SUNORML President Sean McSoley Speaks Out Against Marijuana Prohibition
Published: Thursday, March 8, 2012
Updated: Thursday, March 15, 2012 15:03
On Tuesday, March 6th, just a few hundred feet away from Suffolk's campus at the Massachusetts State House, House Bill 1371 was discussed by Massachusetts residents, representatives and aids of the representatives – a bill regarding the legalization and taxation of marijuana. During the seven-hour spiel, SUNORML president Sean McSoley willingly gave one of the most heartfelt testimonies they have ever seen in that historic building.

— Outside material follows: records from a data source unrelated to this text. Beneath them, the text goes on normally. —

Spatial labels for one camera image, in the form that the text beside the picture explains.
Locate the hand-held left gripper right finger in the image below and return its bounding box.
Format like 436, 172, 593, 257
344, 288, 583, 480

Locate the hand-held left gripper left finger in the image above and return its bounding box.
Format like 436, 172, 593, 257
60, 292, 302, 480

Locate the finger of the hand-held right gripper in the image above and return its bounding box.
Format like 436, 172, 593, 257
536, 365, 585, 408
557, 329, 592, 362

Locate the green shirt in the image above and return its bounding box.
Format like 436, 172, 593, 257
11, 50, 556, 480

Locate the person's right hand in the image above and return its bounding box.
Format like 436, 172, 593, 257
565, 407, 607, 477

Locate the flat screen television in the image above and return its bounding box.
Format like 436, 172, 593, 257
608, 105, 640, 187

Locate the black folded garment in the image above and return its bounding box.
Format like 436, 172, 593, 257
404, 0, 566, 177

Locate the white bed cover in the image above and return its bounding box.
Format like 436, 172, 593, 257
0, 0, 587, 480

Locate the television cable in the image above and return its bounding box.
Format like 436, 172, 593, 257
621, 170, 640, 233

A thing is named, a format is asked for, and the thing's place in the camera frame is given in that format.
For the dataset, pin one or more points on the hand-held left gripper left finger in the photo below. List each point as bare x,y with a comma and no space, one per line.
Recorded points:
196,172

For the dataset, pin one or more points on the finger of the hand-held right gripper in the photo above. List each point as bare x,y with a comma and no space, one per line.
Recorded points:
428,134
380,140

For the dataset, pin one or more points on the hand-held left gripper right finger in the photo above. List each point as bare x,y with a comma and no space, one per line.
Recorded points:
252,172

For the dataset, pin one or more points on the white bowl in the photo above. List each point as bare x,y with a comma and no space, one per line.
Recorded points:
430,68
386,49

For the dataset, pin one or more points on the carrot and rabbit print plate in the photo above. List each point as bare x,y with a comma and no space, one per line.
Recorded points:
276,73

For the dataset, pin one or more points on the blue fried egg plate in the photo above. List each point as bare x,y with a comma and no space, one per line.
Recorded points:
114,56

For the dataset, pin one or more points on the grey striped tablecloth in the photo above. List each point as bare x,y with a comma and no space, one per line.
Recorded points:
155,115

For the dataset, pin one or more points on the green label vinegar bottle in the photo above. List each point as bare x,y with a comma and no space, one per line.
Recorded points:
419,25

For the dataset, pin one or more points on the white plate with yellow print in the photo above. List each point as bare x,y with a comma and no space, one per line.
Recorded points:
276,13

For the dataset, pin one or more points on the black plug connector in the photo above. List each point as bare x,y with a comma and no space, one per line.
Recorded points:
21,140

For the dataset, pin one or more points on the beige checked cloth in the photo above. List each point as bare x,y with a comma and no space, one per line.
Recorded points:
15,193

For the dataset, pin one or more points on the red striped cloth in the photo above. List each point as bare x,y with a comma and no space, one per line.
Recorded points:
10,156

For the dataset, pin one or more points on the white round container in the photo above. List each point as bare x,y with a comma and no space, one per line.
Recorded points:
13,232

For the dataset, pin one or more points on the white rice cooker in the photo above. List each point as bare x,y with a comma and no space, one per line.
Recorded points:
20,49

McSoley, a senior at Suffolk, plans to graduate in May with a degree in Entrepreneurship. This is the first year that he has headed the organization, and although the group is upset that he’s leaving, they're proud of the way he has evolved as a leader within the group. These leadership characteristics come from many activities that Sean has done throughout his life, but mostly from one important night during the fall of 2009 in the Boston Commons.
During that fall, Sean had left his accounting class in the nighttime and decided with a few friends to go smoke a joint in the Commons. They arrived there, found a bench, and wasted no time lighting up the marijuana cigarette. Within minutes, two men who had been suspiciously hanging around the area approached Sean and his friends, demanding that they give them their weed. Sean reluctantly denied giving them the personal, legally decriminalized amount of marijuana he possessed at the time and paid a hefty price for his own dignity – a price that is much higher than any inflated value that marijuana is being sold at on the streets today.
McSoley was stabbed six times and left for dead.
He was immediately taken to Tufts Medical Center and at the time, many of his friends thought he wouldn’t make it through the night.
Sean survived and he came back better than ever, describing himself as more focused and more grateful for his right to live than ever before. He told this story in front of hundreds of people in room A2 of the State House that day, and it (for once) drew the attention of the usually inattentive Representatives on the Board.
One member of the Board boldly called Sean “nervous” at the beginning of his speech because he was a “student of Suffolk University.” In fact, McSoley was not nervous during this situation just because he was a student, he was simply anxious to give normally uninformed people an example of why the prohibition of marijuana is a problem within our society that ruins--and ends--many lives because it is illegal.
It's evident that McSoley's story is both sad and extremely convincing as to why marijuana should be legalized and taxed. As such a pure-to-heart person, there is nobody better to explain his own mistakes other than himself to such a large number of people.
McSoley has recognized that there is an error in the system and that it caused him misfortune but in turn has vowed to try to change the laws in an effort to keep people out similar situations. He is a down-to-earth marijuana advocate who understands the true reason behind the marijuana reform cause and hopes that one day Massachusetts will see that without regulation, crime will only continue.